BEGIN
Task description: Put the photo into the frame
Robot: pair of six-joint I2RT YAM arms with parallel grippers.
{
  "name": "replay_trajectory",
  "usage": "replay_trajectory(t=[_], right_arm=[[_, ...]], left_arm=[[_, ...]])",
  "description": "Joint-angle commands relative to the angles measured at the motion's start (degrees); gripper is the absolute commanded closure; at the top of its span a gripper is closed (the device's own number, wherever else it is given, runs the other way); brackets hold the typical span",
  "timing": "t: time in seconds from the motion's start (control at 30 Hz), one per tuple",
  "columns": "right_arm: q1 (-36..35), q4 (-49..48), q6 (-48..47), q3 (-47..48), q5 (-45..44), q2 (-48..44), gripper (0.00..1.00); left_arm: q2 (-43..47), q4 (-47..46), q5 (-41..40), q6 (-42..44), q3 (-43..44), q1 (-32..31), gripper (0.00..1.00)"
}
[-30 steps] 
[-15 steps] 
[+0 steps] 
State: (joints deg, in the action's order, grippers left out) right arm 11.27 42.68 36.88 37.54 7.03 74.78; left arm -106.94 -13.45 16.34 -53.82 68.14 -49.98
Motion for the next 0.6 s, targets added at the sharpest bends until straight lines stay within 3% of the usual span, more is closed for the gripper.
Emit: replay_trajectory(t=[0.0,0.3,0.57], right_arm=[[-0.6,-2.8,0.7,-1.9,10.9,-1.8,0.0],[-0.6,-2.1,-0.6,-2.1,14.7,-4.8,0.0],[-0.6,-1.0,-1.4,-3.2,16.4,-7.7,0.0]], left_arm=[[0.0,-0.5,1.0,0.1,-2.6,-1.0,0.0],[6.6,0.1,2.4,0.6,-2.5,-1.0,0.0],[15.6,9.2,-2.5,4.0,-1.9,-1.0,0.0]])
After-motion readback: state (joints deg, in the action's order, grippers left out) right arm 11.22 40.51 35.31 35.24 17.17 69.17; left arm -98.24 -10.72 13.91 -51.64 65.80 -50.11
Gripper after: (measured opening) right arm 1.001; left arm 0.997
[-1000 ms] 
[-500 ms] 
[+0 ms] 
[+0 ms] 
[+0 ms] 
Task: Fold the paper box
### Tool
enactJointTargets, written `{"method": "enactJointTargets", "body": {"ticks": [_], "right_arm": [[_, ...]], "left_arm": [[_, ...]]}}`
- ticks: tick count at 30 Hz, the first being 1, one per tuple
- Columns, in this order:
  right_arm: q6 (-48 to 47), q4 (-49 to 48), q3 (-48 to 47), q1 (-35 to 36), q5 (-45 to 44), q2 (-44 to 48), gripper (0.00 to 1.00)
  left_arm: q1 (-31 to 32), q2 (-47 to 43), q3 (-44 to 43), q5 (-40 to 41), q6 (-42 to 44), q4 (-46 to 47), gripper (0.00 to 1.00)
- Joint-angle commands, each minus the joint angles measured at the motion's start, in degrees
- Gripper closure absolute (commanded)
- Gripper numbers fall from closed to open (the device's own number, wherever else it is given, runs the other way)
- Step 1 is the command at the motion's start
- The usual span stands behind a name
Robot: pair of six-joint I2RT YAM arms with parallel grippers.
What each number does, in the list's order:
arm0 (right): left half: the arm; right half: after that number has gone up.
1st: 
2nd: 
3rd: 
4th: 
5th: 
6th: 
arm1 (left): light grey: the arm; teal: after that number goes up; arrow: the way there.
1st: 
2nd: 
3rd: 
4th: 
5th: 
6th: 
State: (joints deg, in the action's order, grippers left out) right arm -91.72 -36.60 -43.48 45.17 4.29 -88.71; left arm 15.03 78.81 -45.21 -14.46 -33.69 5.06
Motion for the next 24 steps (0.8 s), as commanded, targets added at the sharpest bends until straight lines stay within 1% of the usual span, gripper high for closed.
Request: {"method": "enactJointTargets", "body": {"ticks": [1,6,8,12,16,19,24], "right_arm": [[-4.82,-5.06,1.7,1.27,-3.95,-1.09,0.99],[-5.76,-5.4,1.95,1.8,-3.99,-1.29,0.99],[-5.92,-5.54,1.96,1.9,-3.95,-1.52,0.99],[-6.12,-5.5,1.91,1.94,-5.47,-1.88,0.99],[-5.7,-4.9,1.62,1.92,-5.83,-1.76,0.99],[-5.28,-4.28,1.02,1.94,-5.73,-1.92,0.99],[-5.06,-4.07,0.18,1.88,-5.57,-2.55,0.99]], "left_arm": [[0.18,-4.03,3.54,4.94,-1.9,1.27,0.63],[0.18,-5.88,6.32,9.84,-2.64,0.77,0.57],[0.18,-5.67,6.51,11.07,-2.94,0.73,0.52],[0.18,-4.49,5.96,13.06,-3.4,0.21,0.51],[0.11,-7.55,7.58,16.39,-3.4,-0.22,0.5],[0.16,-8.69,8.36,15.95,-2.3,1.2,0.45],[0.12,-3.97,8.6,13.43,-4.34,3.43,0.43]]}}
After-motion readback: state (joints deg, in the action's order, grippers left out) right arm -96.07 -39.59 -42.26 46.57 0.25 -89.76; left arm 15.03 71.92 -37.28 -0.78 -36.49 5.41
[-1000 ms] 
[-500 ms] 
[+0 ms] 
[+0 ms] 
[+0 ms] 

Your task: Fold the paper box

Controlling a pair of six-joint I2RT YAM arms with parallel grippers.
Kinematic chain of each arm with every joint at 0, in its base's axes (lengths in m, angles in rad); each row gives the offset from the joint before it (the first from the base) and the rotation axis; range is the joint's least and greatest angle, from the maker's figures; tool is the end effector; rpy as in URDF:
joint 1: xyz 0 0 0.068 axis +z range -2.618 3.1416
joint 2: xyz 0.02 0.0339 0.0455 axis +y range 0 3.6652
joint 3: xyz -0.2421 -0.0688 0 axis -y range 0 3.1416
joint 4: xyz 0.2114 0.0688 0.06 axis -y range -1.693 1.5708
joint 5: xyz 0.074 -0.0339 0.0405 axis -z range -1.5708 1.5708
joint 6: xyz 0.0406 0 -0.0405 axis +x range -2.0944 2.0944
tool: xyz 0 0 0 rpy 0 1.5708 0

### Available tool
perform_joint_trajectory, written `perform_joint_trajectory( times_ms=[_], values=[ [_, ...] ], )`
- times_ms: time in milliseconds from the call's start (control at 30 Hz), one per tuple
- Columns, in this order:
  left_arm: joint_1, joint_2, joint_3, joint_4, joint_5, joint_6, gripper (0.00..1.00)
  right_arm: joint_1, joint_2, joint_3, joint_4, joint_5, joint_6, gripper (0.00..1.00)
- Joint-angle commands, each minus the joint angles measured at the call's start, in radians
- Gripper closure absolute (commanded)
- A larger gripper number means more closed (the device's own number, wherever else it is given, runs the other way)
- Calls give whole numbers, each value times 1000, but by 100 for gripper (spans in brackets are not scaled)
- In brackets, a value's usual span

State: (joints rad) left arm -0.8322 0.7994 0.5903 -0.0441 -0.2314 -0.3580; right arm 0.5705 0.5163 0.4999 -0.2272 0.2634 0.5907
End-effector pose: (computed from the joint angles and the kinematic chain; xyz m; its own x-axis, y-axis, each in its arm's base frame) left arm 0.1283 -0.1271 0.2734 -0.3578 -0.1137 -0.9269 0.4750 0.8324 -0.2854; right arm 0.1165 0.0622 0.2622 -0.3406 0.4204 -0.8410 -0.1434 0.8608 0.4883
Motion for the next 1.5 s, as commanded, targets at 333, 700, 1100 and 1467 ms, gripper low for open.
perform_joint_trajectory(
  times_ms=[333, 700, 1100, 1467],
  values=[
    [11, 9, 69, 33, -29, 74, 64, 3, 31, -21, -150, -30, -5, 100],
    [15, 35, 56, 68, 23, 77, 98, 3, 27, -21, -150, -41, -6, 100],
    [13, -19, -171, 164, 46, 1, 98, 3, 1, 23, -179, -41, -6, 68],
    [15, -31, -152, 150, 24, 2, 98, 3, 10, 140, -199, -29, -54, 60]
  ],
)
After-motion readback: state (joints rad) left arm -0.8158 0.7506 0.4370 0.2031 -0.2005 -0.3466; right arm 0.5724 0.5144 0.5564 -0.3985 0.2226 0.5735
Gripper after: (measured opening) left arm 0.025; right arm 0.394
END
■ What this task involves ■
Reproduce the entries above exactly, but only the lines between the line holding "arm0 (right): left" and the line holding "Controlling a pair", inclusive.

■ Answer to the exercise ■
arm0 (right): left half: the arm; right half: after that number has gone up.
1st: 
2nd: 
3rd: 
4th: 
5th: 
6th: 
arm1 (left): light grey: the arm; teal: after that number goes up; arrow: the way there.
1st: 
2nd: 
3rd: 
4th: 
5th: 
6th: 
State: (joints deg, in the action's order, grippers left out) right arm -91.72 -36.60 -43.48 45.17 4.29 -88.71; left arm 15.03 78.81 -45.21 -14.46 -33.69 5.06
Motion for the next 24 steps (0.8 s), as commanded, targets added at the sharpest bends until straight lines stay within 1% of the usual span, gripper high for closed.
Request: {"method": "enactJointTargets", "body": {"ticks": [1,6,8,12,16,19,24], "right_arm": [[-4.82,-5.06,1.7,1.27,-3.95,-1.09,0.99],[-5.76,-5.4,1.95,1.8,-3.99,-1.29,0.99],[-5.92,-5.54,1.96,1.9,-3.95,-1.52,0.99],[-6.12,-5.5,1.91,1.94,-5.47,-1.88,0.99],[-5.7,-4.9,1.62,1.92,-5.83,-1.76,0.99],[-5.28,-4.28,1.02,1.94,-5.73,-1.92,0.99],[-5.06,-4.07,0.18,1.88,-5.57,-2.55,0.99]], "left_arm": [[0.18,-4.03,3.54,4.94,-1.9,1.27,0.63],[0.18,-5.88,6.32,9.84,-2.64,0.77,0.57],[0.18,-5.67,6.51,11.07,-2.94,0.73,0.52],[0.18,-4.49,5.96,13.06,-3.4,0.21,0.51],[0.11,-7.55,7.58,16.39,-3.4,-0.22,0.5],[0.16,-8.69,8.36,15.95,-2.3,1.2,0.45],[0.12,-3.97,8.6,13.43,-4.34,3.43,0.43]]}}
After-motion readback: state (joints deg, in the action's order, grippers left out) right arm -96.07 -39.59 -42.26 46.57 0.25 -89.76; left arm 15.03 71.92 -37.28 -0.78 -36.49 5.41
[-1000 ms] 
[-500 ms] 
[+0 ms] 
[+0 ms] 
[+0 ms] 

Your task: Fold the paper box

Controlling a pair of six-joint I2RT YAM arms with parallel grippers.

This response is now finished.